Submitted by Assigned_Reviewer_1
Q1: Comments to author(s). First provide a summary of the paper, and then address the following criteria: Quality, clarity, originality and significance. (For detailed reviewing guidelines, see http://nips.cc/PaperInformation/ReviewerInstructions)
This is a great paper; clear accept.
Quality: great
Clarity: The entire paper is well written. Equations are given only when needed. Fig 2 is excellent.
Originality: Analogy making has been studied, as have decoding architectures for images. Their unique contributions are twofold: first, they show both analogy making and encoding/decoding working together, end to end. Next, note that Mikolov (NIPS 2013) showed the intriguing result that using some methods to produce embeddings (in their case, skip grams) results in a space in which analogies are approximately linear. This has lead researchers on a quest for other methods of embedding different types of data in spaces where analogies are linear. Critically, this paper shows that even in cases where training toward a linear embedding doesn't work so well (top row of Table 1), it may be possible or easy to train toward embeddings that can be reasoned about through a nonlinear operation, here a deep neural net.
Significance: Likely to be received positively by the field and promote further work. The latter result above is important for future work in analogies.
Q2: Please summarize your review in 12 sentences
Great paper showing analogical reasoning for images using encoder/decoder pairs. Linear (ala Mikolov 2013) and nonlinear neural net analogy models are tested.
Submitted by Assigned_Reviewer_2
Q1: Comments to author(s). First provide a summary of the paper, and then address the following criteria: Quality, clarity, originality and significance. (For detailed reviewing guidelines, see http://nips.cc/PaperInformation/ReviewerInstructions)
This paper discusses the ambitious problem of creating generative models that can transform images according to analogies given by example pairs of images.

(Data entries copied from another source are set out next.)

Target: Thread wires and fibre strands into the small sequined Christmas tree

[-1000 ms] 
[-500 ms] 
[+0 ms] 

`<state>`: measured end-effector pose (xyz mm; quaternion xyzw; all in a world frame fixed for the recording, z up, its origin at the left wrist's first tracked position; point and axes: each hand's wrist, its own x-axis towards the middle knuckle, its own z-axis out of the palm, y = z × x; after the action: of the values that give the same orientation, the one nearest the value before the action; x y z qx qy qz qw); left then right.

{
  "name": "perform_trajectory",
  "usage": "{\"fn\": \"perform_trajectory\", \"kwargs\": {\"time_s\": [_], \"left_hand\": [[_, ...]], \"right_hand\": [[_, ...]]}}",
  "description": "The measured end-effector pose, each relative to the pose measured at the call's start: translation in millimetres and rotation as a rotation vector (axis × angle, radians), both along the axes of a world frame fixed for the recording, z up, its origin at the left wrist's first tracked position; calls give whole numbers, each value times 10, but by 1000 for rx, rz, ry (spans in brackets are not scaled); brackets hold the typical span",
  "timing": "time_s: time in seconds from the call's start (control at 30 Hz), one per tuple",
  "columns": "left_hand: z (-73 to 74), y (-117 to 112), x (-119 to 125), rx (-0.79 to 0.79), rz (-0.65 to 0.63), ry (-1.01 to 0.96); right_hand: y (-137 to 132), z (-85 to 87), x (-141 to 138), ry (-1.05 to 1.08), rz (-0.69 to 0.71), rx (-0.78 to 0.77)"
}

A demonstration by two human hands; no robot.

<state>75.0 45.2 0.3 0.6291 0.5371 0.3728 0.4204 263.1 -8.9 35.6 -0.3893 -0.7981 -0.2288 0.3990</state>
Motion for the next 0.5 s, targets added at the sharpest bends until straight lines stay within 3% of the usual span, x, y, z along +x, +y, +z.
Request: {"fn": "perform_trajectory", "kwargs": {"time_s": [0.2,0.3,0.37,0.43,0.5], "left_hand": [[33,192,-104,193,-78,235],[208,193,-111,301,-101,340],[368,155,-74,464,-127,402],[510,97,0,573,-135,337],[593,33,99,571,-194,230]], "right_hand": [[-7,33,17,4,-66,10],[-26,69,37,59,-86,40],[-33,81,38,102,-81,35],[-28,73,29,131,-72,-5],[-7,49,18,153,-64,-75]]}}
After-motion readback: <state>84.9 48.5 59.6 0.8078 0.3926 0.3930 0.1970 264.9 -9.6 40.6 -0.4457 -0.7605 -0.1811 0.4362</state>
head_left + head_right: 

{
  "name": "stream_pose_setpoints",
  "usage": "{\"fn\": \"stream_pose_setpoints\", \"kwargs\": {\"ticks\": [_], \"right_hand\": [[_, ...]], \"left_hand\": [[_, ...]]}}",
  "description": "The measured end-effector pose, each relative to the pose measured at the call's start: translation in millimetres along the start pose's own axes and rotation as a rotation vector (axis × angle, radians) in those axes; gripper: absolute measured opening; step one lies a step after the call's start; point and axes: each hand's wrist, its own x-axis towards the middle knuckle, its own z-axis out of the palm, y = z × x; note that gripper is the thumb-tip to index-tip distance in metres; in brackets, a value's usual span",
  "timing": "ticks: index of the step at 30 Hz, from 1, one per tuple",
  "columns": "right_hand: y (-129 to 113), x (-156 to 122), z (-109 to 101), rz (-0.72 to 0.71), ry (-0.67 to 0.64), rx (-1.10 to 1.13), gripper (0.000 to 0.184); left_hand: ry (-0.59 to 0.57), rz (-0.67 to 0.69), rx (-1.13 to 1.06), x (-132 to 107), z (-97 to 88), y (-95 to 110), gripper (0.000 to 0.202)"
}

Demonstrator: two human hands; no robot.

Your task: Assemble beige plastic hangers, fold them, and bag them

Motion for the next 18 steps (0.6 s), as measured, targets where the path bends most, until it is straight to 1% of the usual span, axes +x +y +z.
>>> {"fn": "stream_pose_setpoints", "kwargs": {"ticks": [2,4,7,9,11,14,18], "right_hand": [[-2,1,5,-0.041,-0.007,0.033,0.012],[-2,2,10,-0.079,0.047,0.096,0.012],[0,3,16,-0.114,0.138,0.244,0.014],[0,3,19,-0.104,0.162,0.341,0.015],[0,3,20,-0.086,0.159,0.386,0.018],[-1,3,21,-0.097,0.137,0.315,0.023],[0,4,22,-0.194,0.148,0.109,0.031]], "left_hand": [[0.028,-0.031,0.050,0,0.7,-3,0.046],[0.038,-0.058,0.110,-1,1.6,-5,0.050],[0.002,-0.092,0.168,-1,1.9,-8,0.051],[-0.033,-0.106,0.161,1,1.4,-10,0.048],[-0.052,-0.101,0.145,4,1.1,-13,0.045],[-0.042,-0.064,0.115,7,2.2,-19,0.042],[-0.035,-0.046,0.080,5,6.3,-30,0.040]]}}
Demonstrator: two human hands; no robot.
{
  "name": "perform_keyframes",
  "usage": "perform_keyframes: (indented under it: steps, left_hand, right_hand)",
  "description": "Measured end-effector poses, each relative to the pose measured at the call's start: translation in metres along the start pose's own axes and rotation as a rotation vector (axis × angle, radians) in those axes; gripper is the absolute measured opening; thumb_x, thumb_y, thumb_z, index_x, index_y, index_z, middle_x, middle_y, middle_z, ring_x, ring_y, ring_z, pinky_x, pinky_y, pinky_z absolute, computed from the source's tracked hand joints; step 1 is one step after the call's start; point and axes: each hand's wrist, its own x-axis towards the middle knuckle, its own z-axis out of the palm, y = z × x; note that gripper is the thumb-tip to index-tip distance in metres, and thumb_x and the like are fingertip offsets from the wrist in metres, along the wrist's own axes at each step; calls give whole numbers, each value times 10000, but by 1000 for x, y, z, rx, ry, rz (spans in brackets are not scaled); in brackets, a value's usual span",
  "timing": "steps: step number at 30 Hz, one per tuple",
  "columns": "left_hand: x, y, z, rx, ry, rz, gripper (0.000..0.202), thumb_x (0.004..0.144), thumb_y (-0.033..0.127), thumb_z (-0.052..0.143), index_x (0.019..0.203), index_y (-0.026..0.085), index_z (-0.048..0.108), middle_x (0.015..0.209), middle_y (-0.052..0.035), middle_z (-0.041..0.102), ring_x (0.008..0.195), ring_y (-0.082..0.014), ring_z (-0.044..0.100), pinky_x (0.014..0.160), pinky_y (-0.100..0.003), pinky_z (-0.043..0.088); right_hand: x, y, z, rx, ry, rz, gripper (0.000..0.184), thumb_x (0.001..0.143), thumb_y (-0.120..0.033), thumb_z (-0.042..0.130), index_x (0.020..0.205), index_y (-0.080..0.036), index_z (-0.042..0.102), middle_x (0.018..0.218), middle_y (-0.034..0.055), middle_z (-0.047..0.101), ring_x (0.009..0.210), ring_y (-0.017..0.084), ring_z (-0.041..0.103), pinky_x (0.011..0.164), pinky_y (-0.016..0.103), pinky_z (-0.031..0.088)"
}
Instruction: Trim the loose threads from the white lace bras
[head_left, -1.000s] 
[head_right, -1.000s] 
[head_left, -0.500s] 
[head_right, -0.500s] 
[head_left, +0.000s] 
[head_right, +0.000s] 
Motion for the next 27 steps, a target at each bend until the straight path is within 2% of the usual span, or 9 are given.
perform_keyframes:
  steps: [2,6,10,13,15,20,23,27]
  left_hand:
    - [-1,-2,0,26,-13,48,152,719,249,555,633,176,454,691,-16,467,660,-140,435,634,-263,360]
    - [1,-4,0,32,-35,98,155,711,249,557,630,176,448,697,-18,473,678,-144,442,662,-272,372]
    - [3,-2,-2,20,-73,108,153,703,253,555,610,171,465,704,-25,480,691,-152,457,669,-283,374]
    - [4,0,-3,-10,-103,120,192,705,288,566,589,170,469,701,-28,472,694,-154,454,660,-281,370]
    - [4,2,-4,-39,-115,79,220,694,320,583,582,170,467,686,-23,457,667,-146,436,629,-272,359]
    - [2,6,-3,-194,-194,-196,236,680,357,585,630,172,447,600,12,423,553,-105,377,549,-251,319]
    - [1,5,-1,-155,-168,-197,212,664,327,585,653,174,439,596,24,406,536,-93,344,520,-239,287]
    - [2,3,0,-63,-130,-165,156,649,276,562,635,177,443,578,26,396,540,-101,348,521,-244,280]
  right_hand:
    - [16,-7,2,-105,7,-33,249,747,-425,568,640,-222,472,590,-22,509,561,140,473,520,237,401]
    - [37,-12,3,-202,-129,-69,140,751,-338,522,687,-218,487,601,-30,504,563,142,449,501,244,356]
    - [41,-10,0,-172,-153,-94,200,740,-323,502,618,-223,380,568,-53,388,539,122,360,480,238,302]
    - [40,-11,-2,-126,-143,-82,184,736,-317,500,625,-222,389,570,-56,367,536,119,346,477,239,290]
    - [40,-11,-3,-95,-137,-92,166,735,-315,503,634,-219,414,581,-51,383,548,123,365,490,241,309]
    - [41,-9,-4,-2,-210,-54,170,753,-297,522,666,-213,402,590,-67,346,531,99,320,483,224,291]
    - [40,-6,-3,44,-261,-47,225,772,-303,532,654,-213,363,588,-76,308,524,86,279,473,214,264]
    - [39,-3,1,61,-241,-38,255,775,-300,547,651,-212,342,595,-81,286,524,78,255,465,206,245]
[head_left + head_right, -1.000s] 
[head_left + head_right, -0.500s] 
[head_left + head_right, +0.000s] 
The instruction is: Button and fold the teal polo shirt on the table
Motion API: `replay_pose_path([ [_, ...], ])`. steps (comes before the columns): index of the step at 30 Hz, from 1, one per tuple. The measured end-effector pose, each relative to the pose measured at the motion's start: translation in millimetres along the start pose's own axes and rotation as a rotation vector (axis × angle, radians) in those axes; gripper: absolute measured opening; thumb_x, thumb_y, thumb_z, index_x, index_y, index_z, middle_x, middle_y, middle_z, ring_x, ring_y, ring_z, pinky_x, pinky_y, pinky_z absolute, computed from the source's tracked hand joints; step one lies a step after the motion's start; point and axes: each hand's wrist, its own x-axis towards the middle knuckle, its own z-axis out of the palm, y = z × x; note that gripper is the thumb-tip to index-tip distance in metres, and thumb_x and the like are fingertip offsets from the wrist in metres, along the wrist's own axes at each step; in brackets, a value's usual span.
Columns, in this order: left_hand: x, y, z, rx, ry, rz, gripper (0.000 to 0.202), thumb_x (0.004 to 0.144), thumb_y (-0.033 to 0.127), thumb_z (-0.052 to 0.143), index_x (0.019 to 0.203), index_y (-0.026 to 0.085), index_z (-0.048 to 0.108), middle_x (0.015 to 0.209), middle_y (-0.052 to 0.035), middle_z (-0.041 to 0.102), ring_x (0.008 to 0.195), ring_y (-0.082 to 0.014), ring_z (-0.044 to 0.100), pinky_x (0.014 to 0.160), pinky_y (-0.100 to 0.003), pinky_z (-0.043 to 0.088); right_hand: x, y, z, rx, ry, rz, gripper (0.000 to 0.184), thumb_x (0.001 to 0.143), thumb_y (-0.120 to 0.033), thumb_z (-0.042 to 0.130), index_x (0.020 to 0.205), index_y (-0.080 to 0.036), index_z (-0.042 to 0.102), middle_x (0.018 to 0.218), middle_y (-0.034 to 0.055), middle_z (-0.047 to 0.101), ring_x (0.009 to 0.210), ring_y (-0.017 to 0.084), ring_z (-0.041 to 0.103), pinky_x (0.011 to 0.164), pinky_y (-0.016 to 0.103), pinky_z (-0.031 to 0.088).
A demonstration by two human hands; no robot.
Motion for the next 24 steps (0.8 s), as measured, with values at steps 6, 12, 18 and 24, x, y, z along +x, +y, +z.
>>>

Based on the success of word2vec, this paper takes a very simple approach of representing analogies as additions in a highly abstract feature space followed by a decoder method. However images do not have the same
contextual consistency as text, so the paper proposes a very simple approach that regresses towards the decoded transformed image: a squared L2 loss is used the compare with the the transformed image, where the transformation is represented by the difference of the features of the template images from which the analogy is derived from. The analogy direction is exploited and compared in three different ways: as simple additions or multiplications over the feature vectors, or by using a suitably constructed deep combiner
network. The paper presents compelling evidence on two simple well controlled benchmarks that deep combiners utilizing switches to disentangle features works best.
The paper is written well and clearly. Although it is relatively straightforward, it makes a fundamental contribution to the important emerging domain of visual analogy making by analyzing the most direct ways of attack.
Q2: Please summarize your review in 12 sentences
This paper is well written and although the technical content is
mathematically simple, it provides a very elegant method to the fundamental and important problem of visual analogy making by endtoend training a deep network that directly addresses the task.
Submitted by Assigned_Reviewer_3
Q1: Comments to author(s). First provide a summary of the paper, and then address the following criteria: Quality, clarity, originality and significance. (For detailed reviewing guidelines, see http://nips.cc/PaperInformation/ReviewerInstructions)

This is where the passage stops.